**What you need to do:** Pictures stay out of the output. Return exactly the lines below from the one with "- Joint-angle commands" down to the one with "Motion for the", both included, and nothing more.

**Data supplied:**
*****

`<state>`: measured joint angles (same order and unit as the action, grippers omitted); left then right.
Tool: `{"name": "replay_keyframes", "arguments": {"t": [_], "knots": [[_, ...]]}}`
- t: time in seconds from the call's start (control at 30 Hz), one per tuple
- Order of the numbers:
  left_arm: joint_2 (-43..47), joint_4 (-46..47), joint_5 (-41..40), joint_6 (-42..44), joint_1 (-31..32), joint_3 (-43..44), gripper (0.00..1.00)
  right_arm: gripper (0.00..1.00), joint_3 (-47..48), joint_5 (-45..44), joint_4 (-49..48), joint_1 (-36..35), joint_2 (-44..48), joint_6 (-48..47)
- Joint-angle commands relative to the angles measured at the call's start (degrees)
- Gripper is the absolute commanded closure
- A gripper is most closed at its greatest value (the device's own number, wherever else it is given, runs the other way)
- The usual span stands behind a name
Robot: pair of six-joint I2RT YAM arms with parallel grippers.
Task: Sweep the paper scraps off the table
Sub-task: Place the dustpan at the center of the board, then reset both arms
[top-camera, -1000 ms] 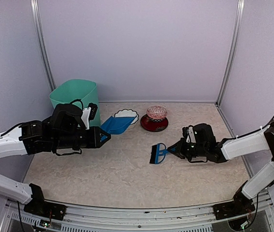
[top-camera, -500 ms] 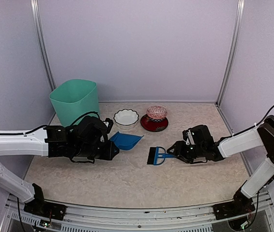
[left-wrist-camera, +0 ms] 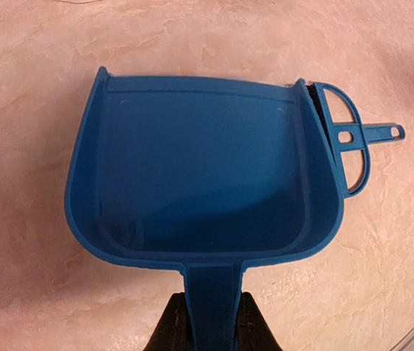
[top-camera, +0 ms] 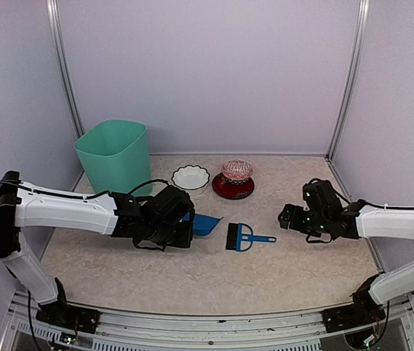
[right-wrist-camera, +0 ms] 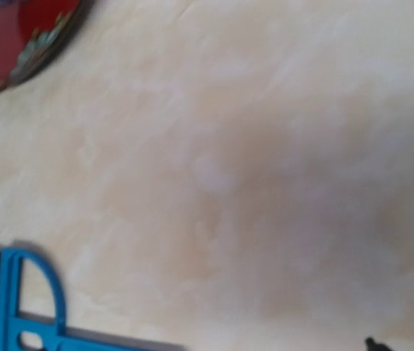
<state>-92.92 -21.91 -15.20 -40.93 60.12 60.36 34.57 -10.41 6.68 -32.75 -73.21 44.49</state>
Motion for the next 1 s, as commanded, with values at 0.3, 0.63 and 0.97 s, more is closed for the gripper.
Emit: {"name": "replay_keyframes", "arguments": {"t": [0.3, 0.63, 0.97], "knots": [[-11.71, -0.4, -4.41, -4.01, 0.39, 9.6, 0.82, 0.08, 2.1, -8.32, 5.87, 0.41, 5.19, -6.94], [-10.11, -0.15, -4.07, -1.79, 0.96, 11.29, 0.04, 0.0, 4.3, -9.86, 5.97, 0.54, 1.84, -10.49], [2.77, -0.4, -10.5, 1.25, -0.15, 6.8, 0.01, 0.0, 6.2, -15.69, 0.06, 4.3, -0.94, -23.41]]}}
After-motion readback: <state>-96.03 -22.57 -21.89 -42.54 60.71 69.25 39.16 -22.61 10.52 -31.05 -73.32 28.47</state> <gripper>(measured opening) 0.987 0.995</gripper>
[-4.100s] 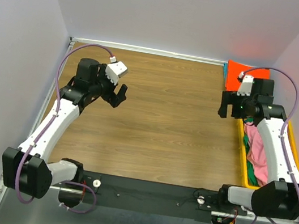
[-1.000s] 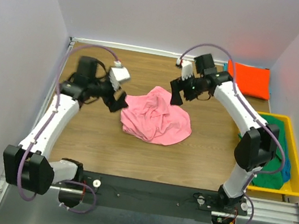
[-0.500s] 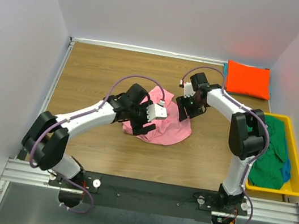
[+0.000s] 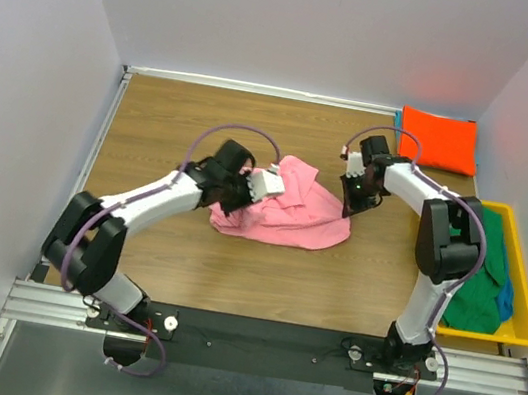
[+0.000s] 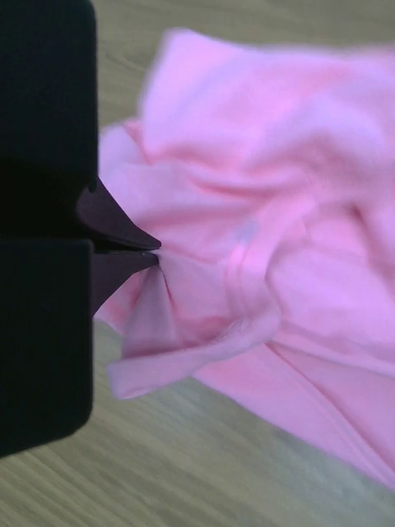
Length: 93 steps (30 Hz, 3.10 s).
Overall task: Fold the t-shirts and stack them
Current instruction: Flatten the tshirt out
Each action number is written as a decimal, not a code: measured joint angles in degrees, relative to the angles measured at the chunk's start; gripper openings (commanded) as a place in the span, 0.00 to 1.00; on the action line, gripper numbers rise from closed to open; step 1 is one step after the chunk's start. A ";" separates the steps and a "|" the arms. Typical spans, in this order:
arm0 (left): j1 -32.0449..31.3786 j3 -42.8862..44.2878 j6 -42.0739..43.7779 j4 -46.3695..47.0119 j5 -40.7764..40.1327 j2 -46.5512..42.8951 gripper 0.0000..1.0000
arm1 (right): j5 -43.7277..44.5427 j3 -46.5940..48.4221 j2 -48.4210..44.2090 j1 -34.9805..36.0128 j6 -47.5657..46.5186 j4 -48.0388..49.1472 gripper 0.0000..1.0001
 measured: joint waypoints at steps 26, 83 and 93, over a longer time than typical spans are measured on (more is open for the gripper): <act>32.02 -8.81 9.14 -9.75 -1.07 -10.25 0.67 | 2.03 -19.93 -25.42 -3.69 -18.51 -14.56 0.34; 37.83 10.16 1.36 -5.14 9.14 0.74 0.73 | 11.93 -14.58 -20.50 -1.42 -19.06 -9.64 0.43; 26.95 2.36 12.81 -12.96 14.38 -4.28 0.50 | 6.69 -10.88 -19.12 -1.42 -17.11 -12.98 0.39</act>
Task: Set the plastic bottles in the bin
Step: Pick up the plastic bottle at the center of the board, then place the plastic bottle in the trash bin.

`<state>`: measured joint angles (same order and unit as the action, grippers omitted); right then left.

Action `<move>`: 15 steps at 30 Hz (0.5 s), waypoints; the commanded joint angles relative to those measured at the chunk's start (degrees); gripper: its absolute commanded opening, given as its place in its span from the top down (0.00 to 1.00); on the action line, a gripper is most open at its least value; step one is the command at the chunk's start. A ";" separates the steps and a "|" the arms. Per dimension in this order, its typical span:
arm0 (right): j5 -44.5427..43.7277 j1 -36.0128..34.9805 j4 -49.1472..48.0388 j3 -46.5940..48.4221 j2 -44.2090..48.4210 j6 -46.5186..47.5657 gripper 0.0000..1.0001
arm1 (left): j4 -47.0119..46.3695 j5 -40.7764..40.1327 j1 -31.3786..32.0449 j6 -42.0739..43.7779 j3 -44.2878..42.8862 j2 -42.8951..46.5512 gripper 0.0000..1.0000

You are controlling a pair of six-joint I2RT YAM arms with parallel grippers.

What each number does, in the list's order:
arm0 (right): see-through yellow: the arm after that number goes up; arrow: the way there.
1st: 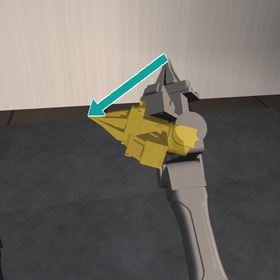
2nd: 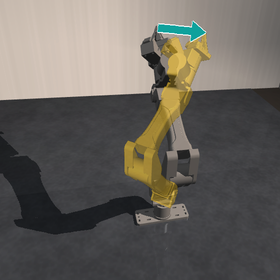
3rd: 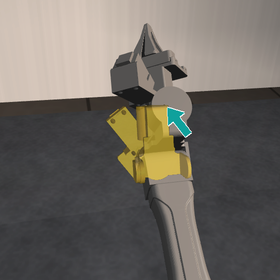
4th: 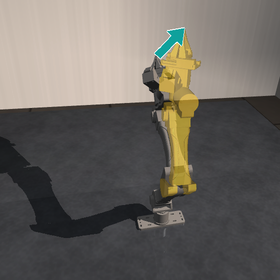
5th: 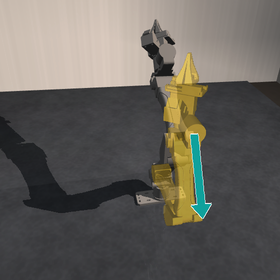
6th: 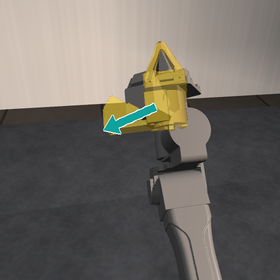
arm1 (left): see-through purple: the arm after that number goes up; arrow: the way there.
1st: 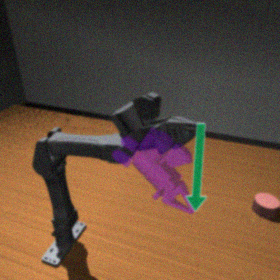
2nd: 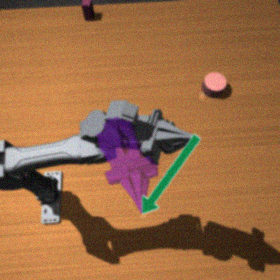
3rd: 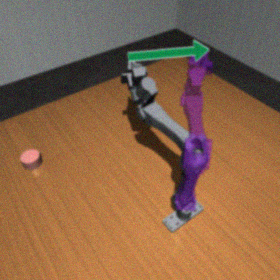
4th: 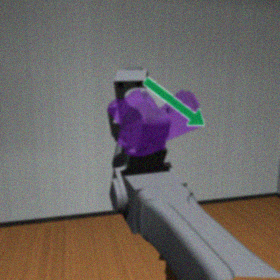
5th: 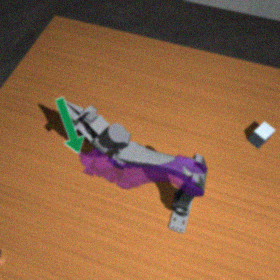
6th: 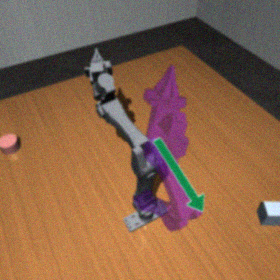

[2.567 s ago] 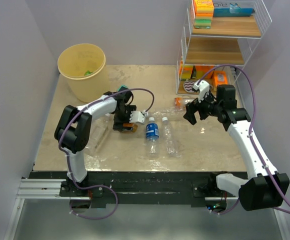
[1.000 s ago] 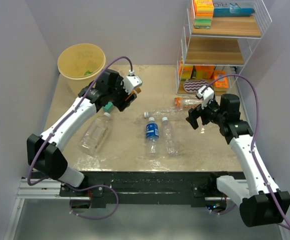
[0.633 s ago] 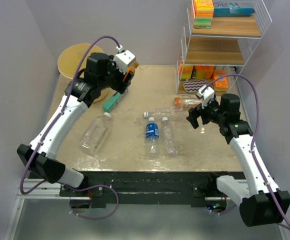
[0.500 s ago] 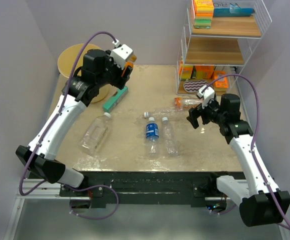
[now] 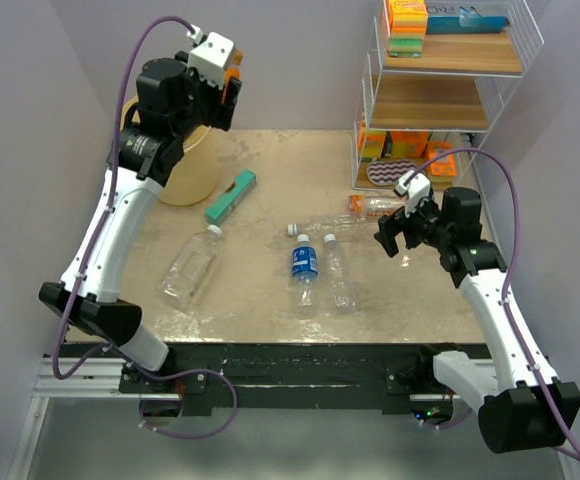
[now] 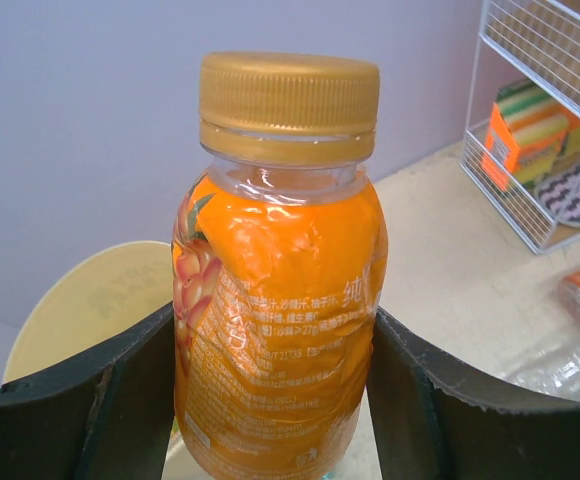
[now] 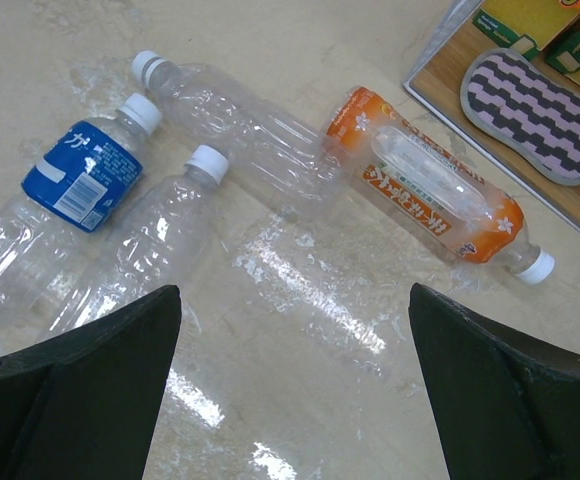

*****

**Exercise response:**
- Joint-angle commands relative to the angles measured at the call's start (degrees)
- Gripper is the absolute commanded closure
- A gripper is most closed at its greatest value (the device's own number, wherever else it is given, runs the other way)
- The usual span stands behind a name
Robot: pair of six-joint I2RT YAM arms with parallel grippers.
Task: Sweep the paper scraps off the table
Sub-task: Place the dustpan at the center of the board, then reset both arms
[top-camera, -1000 ms] 
[top-camera, -500 ms] 
[left-wrist-camera, +0 ms] 
[top-camera, +0 ms] 
[right-wrist-camera, +0 ms] 
<state>-92.92 -21.91 -15.20 -40.93 60.12 60.36 34.57 -10.41 6.68 -32.75 -73.21 44.49</state>
Motion for the next 1 s, as commanded, with values at 0.3, 0.63 and 0.97 s, more is closed for the gripper.

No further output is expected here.